卧室内宽大的双人床上,陈珊珊此刻正倒头大睡,对于我们的到来浑然不觉。
床边的茶几上,胡乱地摆放着用于吸食的杂乱器具,一个装有状物品的透明密封袋被明晃晃的摆在茶几上。
李市见状,二话不说便跨上床去,揪起陈珊珊的头发,左右开弓就是一顿耳光。一顿暴打出气之后,喘着粗气的李市这才想起要去搜查陈珊珊的随身物品。
陈珊珊被一顿耳光打得半睁半闭着眼睛缓了好一会儿,才反应迟顿地想起了疼,捂着脸猪一样地嚎叫起来。
李市从床边陈珊珊的腰带上,卸下了他随身带着的手枪后破口大骂道:“妈的,跑到酒店过毒瘾,你还敢带着枪。”说着,又跨上床去对着陈珊珊又是一顿暴打。
本来神志不是很清醒的陈珊珊,被李市两次耳光打得更是蒙头转向,他一边本能地用手格挡,一边蹬着床向另一边躲去。
一直站在床前冷眼旁观的我,此时对李市低喝道:“够了,停手!”
李市打得兴起,一时间竟未住手,仍然一味发狠地打向陈珊珊,他似乎在发泄着对“1888”的不满。我突然间觉得李市当警察有些可惜,他其实更适合去做悍匪。

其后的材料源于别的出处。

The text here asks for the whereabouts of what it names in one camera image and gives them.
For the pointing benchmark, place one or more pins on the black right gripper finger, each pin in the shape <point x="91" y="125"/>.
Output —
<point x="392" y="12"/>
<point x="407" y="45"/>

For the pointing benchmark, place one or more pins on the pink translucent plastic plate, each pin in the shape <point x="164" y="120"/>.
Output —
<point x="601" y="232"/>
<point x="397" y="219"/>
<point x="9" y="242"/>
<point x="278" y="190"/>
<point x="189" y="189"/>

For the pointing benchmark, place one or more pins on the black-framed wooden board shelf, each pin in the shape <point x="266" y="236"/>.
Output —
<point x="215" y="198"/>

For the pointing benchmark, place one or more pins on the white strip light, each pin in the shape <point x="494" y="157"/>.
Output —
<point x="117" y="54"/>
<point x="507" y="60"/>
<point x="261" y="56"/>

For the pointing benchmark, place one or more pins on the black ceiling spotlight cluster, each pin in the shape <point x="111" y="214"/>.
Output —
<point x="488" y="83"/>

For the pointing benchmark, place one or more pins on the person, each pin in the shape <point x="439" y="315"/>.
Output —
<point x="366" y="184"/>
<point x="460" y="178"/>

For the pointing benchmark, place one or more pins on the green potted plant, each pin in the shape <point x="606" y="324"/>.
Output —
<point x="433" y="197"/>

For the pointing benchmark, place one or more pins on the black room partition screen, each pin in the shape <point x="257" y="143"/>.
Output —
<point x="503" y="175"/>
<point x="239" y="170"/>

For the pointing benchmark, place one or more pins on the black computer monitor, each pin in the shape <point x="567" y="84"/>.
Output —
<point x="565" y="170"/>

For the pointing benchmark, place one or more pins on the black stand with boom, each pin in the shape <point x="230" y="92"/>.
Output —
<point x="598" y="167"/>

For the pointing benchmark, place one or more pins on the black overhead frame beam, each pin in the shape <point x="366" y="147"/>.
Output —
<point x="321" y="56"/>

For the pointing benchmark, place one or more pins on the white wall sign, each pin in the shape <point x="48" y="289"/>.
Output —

看着凶相毕露的李市,我再次一字一顿地喝道:“我说停手!”
这一次,李市听出了我冰冷的语调,不甚解气地停了手后,跳下床站在陈珊珊左侧,余怒未消地逼视着他。
直到此时,早已嘴角出血、面部红肿的陈珊珊方才瞪大了眼睛,看清了站在对面的我。